Effect of Soil Temperature on Rate of Barley Development and Nutrition1

  1. J. F. Power,
  2. D. L. Grunes,
  3. G. A. Reichman and
  4. W. O. Willis2

Abstract

Abstract

Results from this experiment indicate that for barley plants harvested at equal stages of morphological development, low soil temperatures per se are not deterimental to growth. Barley was grown to maturity in agrowth room at soil temperatures of 9, 15.5, and 22C with either 9 or 44 ppm fertilizer phosphorus.

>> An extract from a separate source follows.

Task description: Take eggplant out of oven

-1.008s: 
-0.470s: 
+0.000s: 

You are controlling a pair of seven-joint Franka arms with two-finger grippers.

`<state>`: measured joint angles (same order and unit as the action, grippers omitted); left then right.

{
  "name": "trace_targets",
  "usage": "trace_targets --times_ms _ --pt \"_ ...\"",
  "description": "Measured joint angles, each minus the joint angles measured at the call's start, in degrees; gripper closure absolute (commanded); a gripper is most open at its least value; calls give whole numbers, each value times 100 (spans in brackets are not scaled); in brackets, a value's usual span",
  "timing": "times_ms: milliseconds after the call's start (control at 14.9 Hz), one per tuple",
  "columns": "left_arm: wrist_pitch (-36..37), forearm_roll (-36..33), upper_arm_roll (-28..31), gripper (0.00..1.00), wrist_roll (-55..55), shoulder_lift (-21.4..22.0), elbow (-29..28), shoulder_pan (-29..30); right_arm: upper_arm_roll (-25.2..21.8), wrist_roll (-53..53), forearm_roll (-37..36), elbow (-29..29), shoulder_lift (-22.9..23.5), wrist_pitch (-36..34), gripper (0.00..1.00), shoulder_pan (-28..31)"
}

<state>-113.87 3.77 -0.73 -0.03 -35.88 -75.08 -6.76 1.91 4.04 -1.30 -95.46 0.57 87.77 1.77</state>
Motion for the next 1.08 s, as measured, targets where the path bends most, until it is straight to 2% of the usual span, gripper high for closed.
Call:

At a given stage of plant development, dry matter production and N and P uptake were usually lowest at a soil temperature of 22C. Dry weights, grain yields, and nutrient uptake at 9C usually equalled or exceeded those at 15.5C — the soil temperature considered optimum for barely production. At 9C growth was very slow until the barley developed to the 4-leaf stage, but thereafter approximated the growth rate at higher soil temperatures. Nutrient uptake and water use data suggest that the slow initial growth rate at 9C may be due to restricted nutrient translocation from roots to tops, rather than to reduced rate of uptake of water or nutrients. Soil temperatures affected both the growth rate and water use rate, resulting in only a small effect of soil temperature on total water used to reach a given growth stage.